### Exercise
Keep only the lines from the start of the data through the line containing "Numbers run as", and output them exactly.
◇ ◇ ◇ ◇ ◇
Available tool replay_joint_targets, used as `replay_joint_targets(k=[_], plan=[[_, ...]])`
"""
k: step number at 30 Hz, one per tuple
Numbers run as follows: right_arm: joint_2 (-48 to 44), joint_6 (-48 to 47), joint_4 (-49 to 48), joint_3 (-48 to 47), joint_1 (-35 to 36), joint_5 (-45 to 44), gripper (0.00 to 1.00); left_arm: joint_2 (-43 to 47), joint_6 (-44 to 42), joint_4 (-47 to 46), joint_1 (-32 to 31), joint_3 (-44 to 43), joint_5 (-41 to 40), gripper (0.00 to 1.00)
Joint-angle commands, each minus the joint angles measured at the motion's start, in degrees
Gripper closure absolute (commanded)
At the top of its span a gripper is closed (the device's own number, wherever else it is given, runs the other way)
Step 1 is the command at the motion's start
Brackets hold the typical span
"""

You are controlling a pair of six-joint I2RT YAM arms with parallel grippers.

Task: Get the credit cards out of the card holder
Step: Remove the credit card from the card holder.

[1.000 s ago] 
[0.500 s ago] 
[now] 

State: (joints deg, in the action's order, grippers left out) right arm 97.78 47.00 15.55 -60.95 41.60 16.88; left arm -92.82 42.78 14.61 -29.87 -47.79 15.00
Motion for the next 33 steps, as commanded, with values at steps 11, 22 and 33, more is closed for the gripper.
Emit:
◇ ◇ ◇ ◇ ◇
### Result of this exercise
Available tool replay_joint_targets, used as `replay_joint_targets(k=[_], plan=[[_, ...]])`
"""
k: step number at 30 Hz, one per tuple
Numbers run as follows: right_arm: joint_2 (-48 to 44), joint_6 (-48 to 47), joint_4 (-49 to 48), joint_3 (-48 to 47), joint_1 (-35 to 36), joint_5 (-45 to 44), gripper (0.00 to 1.00); left_arm: joint_2 (-43 to 47), joint_6 (-44 to 42), joint_4 (-47 to 46), joint_1 (-32 to 31), joint_3 (-44 to 43), joint_5 (-41 to 40), gripper (0.00 to 1.00)

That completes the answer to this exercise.